De beweging vond onder andere inspiratie in de literatuur van Antonin Artaud (1896-1948). Artaud was een Frans acteur en (toneel)schrijver, maar is vandaag de dag vooral bekend door zijn ideeën over theater. In zijn bundel Le théâtre et son double (vertaald als Het theater en de wreedheid) laat Artaud in enkele essays zijn gedachtes voor een nieuw soort theater de vrije loop. Uitgangspunt van de door Artaud zo vurig gewenste revolutie in de theaterwereld was zijn afkeer van de Westerse theatertraditie: ‘als wij allen het theater als een minderwaardige kunst zijn gaan beschouwen, als een middel tot vulgaire ontspanning, en het als een uitlaat voor onze slechte instincten gebruiken, dan is dat omdat men ons te vaak heeft gezegd dat het theater was, dat wil zeggen leugen en illusie, dan is dat omdat men ons sinds vierhonderd jaar, sinds de Renaissance, gewend heeft aan een zuiver beschrijvend en verhalend theater, dat psychologie verhaalt.’ In deze traditie staat het woord en dus de auteur in feite centraal en volgens Artaud schuilde hier nu juist het kwaad in.

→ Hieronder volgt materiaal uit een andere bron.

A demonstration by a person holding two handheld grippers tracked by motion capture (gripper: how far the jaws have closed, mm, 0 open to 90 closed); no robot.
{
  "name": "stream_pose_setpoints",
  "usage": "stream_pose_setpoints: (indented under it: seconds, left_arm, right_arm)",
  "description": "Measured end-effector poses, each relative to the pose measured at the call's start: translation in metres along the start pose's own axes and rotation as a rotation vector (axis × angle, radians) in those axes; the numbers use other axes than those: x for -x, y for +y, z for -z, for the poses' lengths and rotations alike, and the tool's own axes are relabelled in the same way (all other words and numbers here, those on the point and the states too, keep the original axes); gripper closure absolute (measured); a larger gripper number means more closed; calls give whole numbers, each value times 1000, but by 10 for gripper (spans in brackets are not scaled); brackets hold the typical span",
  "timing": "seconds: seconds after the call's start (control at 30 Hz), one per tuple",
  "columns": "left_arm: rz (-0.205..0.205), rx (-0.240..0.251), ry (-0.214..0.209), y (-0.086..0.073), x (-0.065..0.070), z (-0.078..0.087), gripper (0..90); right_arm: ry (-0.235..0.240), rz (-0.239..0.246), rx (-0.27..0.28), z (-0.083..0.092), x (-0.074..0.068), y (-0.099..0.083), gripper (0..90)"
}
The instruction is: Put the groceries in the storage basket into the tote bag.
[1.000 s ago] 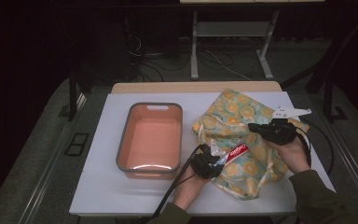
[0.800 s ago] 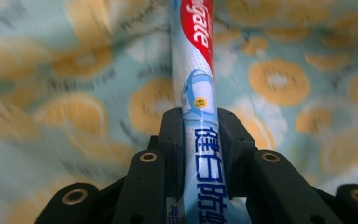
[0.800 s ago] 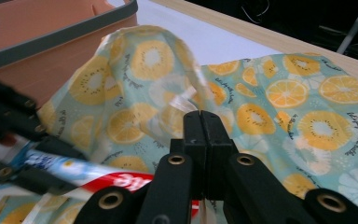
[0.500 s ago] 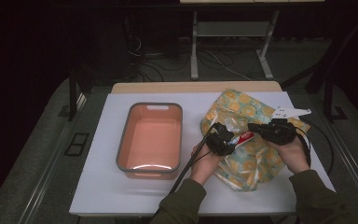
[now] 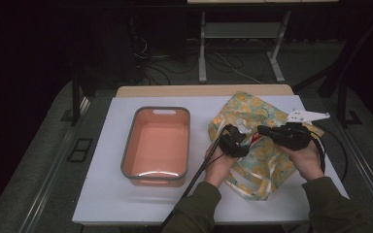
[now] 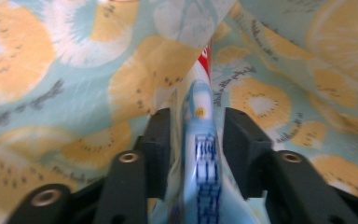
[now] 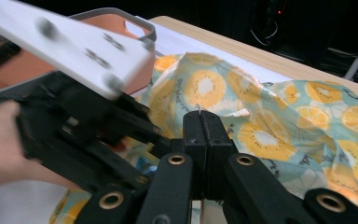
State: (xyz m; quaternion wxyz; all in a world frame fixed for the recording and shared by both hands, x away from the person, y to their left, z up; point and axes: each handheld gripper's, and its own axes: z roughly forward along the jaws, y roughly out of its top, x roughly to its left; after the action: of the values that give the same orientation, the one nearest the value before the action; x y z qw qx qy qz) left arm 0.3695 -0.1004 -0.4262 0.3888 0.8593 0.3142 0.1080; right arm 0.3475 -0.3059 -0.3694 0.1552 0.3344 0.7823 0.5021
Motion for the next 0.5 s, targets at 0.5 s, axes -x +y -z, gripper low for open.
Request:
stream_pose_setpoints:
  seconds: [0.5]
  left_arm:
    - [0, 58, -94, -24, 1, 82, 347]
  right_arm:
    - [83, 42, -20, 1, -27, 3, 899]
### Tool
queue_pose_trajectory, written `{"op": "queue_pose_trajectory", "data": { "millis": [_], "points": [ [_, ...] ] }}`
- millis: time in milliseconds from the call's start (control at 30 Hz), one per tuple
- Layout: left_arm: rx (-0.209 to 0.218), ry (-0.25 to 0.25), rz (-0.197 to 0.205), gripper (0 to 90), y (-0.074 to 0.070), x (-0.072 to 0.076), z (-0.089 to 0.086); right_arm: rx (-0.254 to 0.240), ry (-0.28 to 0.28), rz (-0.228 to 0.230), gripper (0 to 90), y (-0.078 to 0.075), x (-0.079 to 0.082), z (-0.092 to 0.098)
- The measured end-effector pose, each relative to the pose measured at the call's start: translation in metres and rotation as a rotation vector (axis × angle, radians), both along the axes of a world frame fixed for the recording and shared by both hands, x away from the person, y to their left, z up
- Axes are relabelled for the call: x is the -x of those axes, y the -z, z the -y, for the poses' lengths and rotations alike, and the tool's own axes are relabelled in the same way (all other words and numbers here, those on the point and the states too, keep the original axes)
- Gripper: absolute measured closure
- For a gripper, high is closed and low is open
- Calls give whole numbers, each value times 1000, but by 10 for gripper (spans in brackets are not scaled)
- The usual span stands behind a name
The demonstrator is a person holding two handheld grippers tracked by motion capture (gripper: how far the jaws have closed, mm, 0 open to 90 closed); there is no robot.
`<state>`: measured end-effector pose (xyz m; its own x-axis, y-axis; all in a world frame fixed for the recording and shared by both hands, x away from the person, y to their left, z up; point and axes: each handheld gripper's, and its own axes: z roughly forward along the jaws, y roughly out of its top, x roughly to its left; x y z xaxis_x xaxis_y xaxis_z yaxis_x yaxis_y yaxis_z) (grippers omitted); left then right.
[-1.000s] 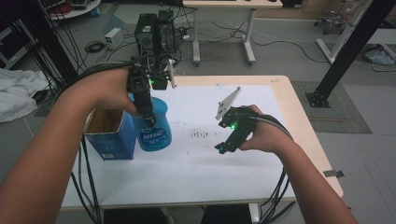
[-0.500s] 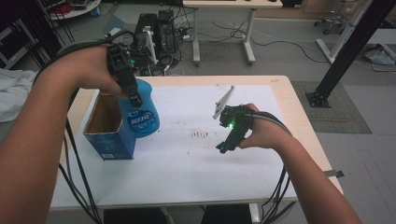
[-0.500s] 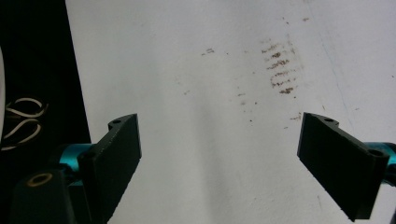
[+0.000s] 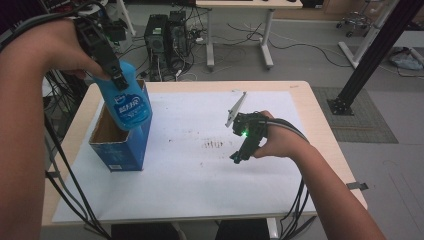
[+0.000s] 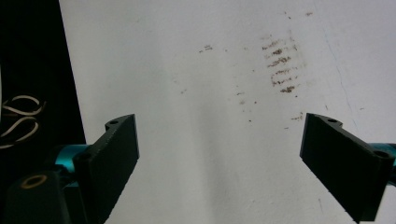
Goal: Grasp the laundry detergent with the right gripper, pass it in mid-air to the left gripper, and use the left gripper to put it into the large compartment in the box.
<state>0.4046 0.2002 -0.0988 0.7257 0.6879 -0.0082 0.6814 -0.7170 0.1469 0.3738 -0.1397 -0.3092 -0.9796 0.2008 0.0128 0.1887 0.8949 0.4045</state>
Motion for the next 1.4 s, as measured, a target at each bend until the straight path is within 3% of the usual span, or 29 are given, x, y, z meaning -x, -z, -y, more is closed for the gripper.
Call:
{"op": "queue_pose_trajectory", "data": {
  "millis": [267,467,700,767,800,967,1200,1333,1400],
  "points": [
    [-32,-59,12,381,3,-4,-17,11,-1,-2,36,3,-1,-5],
    [-45,-99,22,381,13,-10,-28,28,-2,-4,36,6,-1,-8],
    [-67,-125,4,380,33,-18,-38,45,10,-7,36,9,0,-8],
    [-67,-125,4,380,33,-18,-38,50,11,-6,36,9,0,-8],
    [-77,-117,-2,380,41,-20,-42,51,10,-8,36,9,0,-8],
    [-81,-93,-4,380,54,-21,-43,54,12,-7,36,11,0,-10],
    [-68,-68,-16,380,81,-23,-47,64,-2,-9,36,13,1,-15],
    [-71,-50,-29,380,105,-25,-48,66,-2,-13,36,16,2,-16],
    [-71,-50,-29,380,105,-25,-48,66,-3,-12,36,16,3,-17]
  ]
}}
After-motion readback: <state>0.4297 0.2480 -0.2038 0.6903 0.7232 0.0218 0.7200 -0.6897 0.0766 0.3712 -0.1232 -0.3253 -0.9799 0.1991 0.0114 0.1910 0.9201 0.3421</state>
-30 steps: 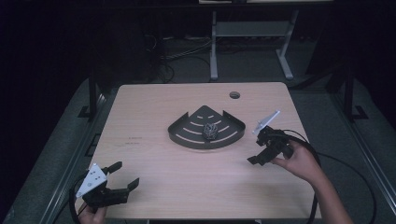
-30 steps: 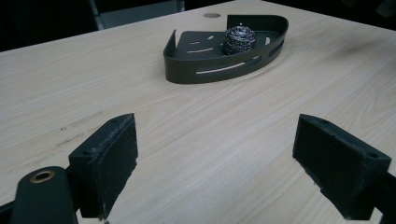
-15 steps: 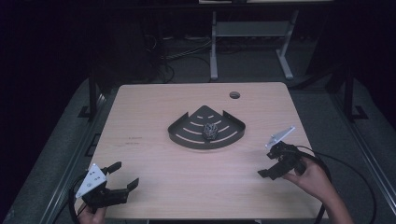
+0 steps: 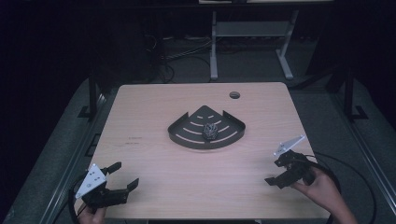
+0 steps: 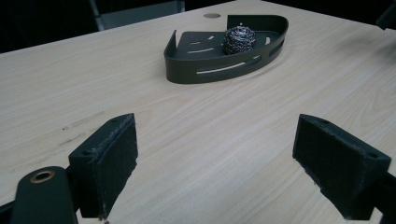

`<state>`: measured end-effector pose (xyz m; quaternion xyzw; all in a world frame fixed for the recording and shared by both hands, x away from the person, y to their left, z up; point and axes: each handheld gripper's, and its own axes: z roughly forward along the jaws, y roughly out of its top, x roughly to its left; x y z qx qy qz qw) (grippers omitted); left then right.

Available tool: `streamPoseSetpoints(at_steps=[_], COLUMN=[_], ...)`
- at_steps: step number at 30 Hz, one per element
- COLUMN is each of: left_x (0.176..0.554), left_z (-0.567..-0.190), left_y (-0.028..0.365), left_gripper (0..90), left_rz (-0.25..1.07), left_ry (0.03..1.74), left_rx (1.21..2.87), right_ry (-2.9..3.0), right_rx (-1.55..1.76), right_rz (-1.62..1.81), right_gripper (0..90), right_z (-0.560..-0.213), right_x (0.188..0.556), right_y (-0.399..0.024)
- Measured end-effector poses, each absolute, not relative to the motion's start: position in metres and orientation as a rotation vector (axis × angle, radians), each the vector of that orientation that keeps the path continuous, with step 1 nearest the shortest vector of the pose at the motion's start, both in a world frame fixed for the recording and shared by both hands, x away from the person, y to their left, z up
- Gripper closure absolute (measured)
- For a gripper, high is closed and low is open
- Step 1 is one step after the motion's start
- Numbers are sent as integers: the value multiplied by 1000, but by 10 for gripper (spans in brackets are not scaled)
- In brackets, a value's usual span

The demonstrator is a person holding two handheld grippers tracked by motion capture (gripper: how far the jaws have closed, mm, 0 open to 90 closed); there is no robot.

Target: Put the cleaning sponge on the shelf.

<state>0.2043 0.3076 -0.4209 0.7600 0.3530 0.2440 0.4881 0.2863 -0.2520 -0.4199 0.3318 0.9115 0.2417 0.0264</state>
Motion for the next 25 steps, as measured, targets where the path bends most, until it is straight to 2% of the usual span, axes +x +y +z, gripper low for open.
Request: streamPoseSetpoints(at_steps=[25], left_x=[205], left_z=[-421], left_y=[308], left_gripper=[133], left_rz=[597], left_ry=[862], left_rx=[1851], right_ry=[2802], right_rx=[1057], right_rz=[778], right_gripper=[170], right_z=[-435], right_x=[271], right_y=[-259])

De Westerse wereld heeft een te groot respect voor alles wat geschreven, geformuleerd of geschilderd is, dus wat vorm gevonden heeft, en denkt dat hiermee het einde van de uitdrukkingsmogelijkheden bereikt is. Een ander kenmerk van het Westerse theater dat Artaud hekelde was het naturalisme. Alle pogingen om in het theater de werkelijkheid met woorden na te bootsen zijn gedoemd te mislukken. Het theater is dan ook verworden tot een amusant avondje uit voor de bourgeoisie, terwijl Artaud het publiek juist in shock de zaal wil laten verlaten. Om die reden: ‘Ik stel dus een theater voor waarin fysieke en gewelddadige beelden de gevoeligheid van de toeschouwer, die door het theater wordt opgenomen als in een draaikol van buitengewone krachten, verbrijzelen en hypnotiseren.’ Het is belangrijk te constateren dat Artauds theater geen kunst om de kunst was, maar juist een sterk moraliserende lading had. Het nieuwe theater moest een antwoord op het vrijblijvende en hedonistische theater van zijn tijd zijn. Artaud stond uiteindelijk een samengaan van leven en kunst voor, dus een totaalkunstwerk. Theater met al haar fysieke mogelijkheden leek de kunstvorm bij uitstek voor Artaud, toch bleef hij tot 1926 twijfelen tussen film en theater. Bij gebrek aan kansen om in de filmwereld actief te zijn, richtte Artaud zich uiteindelijk volledig op het theater.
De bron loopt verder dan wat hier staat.